Monday, October 15, 2012

Choosing to die?

Listen up churches,

You have the option, and it's not one I'm going to choose on your behalf. You may choose to die. But if that is the option you have chosen, don't pretend, be honest about it. There's no shame in answering the call to death so that new life may spring up.

But don't pretend that you're interested in growth if you're not willing to change.

Growth is a kind of change.

When churches change, one of the complaints that ministers often here is that "This doesn't feel like my church anymore." Here's my response:

Was it ever yours to begin with? Or is does the church belong to Jesus Christ?

A church with whom I used to be associated has recently realized that their old members keep getting older, and new members are not replacing them. The result has been that they are trying to grow those young families, they say they want them, and are implementing programs to gather them in.

But they're not willing to actually change anything. It's like they're looking for young families who are already the same as they already are.

Well if you're not attracting new members, perhaps that oppressive sameness is the reason? Each generation has its own needs, its own issues, and for a church to fail to deal with them ignores their existence and doesn't feed the hunger that each group has. You may as well have worship in a different language!

If you are choosing not to change how you do things, you are choosing to die as an institution. Which is absolutely ok. If God is calling you as a church to minister to congregation as it declines and dies, we believe in the resurrection, and if God so wills it, a new church will rise up.

But don't pretend you want new people if you're not willing to change to accommodate them. The holy spirit is active in every time and place, and "that's the way we've always done it" is not a good enough reason.

Monday, October 8, 2012

Lord of the Bullies...and the Bullied.

I had the great privilege this weekend to watch a newly ordained minister preside over the sacrament of the Lord's Supper for the first time. It was, as my generation would say, totally awesome.

I was at the Calvin Center for their annual Middle School conference, the topic of which was bullying. Our keynoter, a long time friend of mine, was also charged with preaching and presiding at table on Sunday.

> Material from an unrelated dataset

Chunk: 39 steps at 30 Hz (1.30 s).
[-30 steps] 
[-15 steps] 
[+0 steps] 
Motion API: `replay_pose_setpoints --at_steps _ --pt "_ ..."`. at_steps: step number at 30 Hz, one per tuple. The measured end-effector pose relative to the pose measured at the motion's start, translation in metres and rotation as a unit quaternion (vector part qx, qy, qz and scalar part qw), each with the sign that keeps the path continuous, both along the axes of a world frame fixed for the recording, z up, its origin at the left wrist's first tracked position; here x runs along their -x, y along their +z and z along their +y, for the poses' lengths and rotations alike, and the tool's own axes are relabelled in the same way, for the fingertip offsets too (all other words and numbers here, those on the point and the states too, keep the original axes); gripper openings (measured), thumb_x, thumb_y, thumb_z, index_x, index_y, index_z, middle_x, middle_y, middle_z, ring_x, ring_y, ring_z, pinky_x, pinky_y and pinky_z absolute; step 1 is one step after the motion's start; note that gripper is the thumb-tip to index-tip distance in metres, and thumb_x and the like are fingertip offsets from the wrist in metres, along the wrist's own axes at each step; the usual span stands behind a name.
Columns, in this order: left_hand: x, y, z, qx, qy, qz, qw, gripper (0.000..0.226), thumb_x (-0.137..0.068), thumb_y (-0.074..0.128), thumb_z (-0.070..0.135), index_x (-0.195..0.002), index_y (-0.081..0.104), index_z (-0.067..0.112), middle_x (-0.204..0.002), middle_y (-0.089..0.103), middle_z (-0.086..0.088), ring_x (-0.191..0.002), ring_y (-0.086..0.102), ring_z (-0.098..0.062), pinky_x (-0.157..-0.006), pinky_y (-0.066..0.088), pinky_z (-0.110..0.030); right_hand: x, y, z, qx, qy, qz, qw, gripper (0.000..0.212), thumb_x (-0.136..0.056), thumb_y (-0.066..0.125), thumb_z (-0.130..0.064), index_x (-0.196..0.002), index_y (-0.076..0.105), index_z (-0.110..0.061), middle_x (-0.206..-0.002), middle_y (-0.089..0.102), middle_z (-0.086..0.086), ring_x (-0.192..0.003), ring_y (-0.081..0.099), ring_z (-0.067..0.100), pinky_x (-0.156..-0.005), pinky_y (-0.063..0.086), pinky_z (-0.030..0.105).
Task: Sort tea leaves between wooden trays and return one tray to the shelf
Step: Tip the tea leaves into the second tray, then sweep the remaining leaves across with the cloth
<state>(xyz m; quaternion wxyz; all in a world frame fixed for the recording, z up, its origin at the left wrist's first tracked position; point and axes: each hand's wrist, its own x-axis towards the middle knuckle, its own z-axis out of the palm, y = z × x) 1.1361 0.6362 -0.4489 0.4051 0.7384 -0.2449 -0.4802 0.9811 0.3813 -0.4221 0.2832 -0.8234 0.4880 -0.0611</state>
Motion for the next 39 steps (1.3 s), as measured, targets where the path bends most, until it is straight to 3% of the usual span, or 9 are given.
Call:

Oh, and Sunday was world communion Sunday. So there's that.

So we'd been talking all weekend about bullying, covering the obvious topics such as "God still loves you even if bullies don't," and there was a little bit of "if you see bullying, you should intervene." But the hardest thing about which we talked was the bit about loving those who bully you.

And we came to the table together on Sunday.

I was struck by how theologically correct the outdoor worship space at Camp Calvin is, there's a table, a place from which scripture can be read and proclaimed, and a large lake that serves as the visual reminder of the waters of baptism.

The image that has stayed with me though, is one of Christ walking on water, coming to us in the midst of our stormy lives, to sit at table with those who are bullied, and those who bully. That's terribly uncomfortable for those who are victims of bullying, but the bullies themselves will feel a thrill of fear when they too are invited to join.

Because at the table, all of our posturing and posing falls away, and we are left as the forgiven sinners that we are. If that is not a humbling experience, I don't know what is.

It was the pastor's first time presiding, and he served both bullies and their targets with the same words, the same bread, and the same cup.

Because when one member suffers, the whole body suffers. And we come to the table to live that out.

Monday, October 1, 2012

Spanking God's Children

"God's justice gives people not what they deserve, but what they need." - Shirley Guthrie, Christian Doctrine

I used the above line in my sermon yesterday. After worship, during the handshaking period, a congregant came up to me and asked me a question:

"What if what we need and we deserve are the same thing?"

My answer: "Then that's what we get."

I used the Guthrie quotation in the context of receiving grace, rather than punishment for our sins. I think that's a large part of the good news of God. We deserve death, but in Jesus Christ, we are given life instead. That grace empowers us to encounter a world that is still tainted by its own limitations and sins. We can go boldly into the world and know that no matter what happens, God will not give up on us. Grace is a huge part of my theology, and I think it's one of the central traits of Christianity.

But I think from time to time we need a wake-up call.

Just as a loving parent will discipline their children, God's loving judgement is visited upon us. Sometimes, what we need is a taste of what we deserve. We receive that wake up call because we need it, and the fact that it's what we deserve is a coincidence, not a cause. In the same passage on which I preached, Jesus asserts that those who lift themselves up will be brought low. My interpretation of that statement is a warning that from time to time, when we forget that we need God, we will find ourselves faced with a harsh reminder.

I'm not sure of the source, but I have heard it said that the task of preaching is to "comfort the afflicted, and afflict the comfortable." It is not my place to judge who is whom, but I think that both are necessary.

I wonder, Does the Church spoil God's children when it preaches only grace, and omits how badly we need it?